═════ SUPPLIED INFORMATION ═════

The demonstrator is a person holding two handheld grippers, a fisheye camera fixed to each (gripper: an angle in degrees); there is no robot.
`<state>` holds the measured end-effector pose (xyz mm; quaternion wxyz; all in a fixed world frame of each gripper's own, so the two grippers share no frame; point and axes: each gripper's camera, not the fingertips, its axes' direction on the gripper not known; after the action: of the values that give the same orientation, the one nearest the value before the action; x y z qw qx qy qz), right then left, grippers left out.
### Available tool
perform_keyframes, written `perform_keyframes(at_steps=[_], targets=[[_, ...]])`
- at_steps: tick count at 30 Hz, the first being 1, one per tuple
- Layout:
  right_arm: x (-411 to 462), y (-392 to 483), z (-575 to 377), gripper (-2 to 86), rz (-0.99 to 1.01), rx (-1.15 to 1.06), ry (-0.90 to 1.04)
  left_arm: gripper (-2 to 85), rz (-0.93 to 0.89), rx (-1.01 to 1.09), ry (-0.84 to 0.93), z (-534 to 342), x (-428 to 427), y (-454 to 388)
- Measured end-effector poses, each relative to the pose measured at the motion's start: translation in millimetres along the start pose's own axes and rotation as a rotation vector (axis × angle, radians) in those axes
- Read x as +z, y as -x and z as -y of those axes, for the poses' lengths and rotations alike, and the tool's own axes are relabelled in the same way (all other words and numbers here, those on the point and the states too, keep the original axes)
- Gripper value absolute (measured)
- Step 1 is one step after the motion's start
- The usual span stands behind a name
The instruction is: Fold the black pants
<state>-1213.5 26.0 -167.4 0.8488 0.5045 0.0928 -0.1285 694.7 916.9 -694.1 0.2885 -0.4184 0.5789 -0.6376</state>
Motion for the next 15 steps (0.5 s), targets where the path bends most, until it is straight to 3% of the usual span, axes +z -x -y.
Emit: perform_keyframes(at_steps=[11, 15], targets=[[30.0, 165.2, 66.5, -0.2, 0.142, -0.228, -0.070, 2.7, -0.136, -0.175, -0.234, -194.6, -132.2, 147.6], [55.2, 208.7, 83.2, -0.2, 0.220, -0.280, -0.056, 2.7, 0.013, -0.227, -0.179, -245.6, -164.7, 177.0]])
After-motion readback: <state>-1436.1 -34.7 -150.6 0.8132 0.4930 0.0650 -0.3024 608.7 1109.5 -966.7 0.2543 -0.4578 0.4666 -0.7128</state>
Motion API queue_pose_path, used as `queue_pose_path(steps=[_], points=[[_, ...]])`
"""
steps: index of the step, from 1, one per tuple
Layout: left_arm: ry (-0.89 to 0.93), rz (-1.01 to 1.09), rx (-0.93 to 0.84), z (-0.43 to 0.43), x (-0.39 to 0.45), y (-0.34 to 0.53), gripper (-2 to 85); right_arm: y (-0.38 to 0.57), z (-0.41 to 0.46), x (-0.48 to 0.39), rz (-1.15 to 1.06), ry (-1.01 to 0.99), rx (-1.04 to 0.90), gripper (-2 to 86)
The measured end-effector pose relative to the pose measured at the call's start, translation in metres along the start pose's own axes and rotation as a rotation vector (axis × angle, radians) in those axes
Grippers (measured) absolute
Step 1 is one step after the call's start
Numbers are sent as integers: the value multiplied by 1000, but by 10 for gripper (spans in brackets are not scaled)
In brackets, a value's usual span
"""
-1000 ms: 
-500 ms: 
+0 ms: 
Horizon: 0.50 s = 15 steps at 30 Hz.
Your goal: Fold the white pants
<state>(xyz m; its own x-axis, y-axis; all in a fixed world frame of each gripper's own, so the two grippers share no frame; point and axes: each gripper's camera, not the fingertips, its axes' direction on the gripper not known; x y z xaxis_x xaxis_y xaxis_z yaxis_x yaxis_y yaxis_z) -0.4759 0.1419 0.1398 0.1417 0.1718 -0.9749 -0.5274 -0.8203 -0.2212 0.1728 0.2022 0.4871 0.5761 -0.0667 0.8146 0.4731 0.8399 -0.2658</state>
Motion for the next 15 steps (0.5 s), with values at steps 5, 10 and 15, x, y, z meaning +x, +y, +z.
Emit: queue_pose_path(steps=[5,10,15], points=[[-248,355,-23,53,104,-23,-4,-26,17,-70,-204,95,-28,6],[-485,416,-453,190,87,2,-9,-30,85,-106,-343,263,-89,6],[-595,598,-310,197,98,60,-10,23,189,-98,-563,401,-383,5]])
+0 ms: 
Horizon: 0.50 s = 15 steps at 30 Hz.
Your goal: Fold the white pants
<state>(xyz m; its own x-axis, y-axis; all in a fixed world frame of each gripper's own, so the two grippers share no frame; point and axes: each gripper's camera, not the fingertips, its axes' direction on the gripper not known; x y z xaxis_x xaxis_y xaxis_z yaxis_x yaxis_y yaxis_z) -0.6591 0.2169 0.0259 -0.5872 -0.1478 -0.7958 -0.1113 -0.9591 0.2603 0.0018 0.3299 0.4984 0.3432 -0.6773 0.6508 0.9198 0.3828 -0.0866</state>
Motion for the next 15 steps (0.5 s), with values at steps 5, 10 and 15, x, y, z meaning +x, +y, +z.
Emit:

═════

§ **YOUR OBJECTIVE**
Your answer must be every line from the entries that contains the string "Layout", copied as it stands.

§ **EXERCISE RESPONSE**
- Layout:
Layout: left_arm: ry (-0.89 to 0.93), rz (-1.01 to 1.09), rx (-0.93 to 0.84), z (-0.43 to 0.43), x (-0.39 to 0.45), y (-0.34 to 0.53), gripper (-2 to 85); right_arm: y (-0.38 to 0.57), z (-0.41 to 0.46), x (-0.48 to 0.39), rz (-1.15 to 1.06), ry (-1.01 to 0.99), rx (-1.04 to 0.90), gripper (-2 to 86)

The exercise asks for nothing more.